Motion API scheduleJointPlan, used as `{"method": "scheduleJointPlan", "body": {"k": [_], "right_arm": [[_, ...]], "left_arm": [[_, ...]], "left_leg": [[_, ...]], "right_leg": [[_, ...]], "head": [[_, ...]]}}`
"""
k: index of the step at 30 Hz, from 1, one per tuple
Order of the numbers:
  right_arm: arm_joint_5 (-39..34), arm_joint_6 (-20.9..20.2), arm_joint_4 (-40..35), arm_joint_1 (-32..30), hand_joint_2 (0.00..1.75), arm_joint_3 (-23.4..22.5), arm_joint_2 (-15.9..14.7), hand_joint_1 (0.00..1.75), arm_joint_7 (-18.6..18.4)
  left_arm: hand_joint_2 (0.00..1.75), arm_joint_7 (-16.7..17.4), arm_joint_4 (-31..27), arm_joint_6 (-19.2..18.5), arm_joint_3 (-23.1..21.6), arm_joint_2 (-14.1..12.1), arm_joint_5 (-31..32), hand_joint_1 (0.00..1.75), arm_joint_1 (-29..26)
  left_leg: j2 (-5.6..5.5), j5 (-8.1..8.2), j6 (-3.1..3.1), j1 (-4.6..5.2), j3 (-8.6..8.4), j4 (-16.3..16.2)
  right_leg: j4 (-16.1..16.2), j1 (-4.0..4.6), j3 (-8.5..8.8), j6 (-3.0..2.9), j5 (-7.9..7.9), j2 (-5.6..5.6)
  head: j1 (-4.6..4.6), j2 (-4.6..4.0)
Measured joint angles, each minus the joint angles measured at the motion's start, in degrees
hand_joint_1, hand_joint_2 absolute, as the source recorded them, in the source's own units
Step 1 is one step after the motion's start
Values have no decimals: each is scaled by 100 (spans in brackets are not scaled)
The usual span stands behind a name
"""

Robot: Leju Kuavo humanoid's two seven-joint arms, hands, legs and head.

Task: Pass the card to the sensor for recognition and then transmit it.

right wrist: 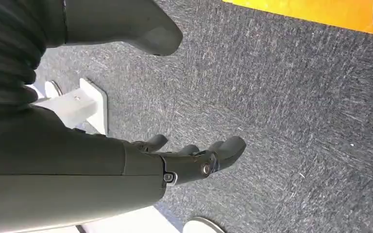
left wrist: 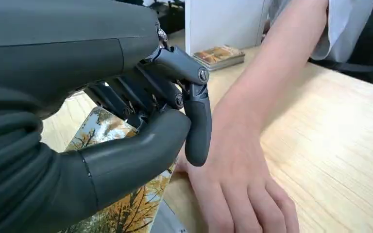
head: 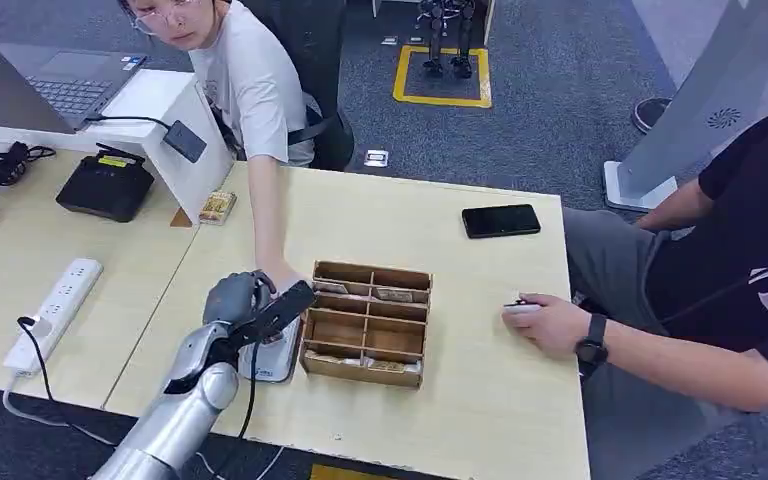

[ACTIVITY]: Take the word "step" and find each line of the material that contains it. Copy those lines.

[ANSWER TO THIS EXERCISE]:
k: index of the step at 30 Hz, from 1, one per tuple
Step 1 is one step after the motion's start

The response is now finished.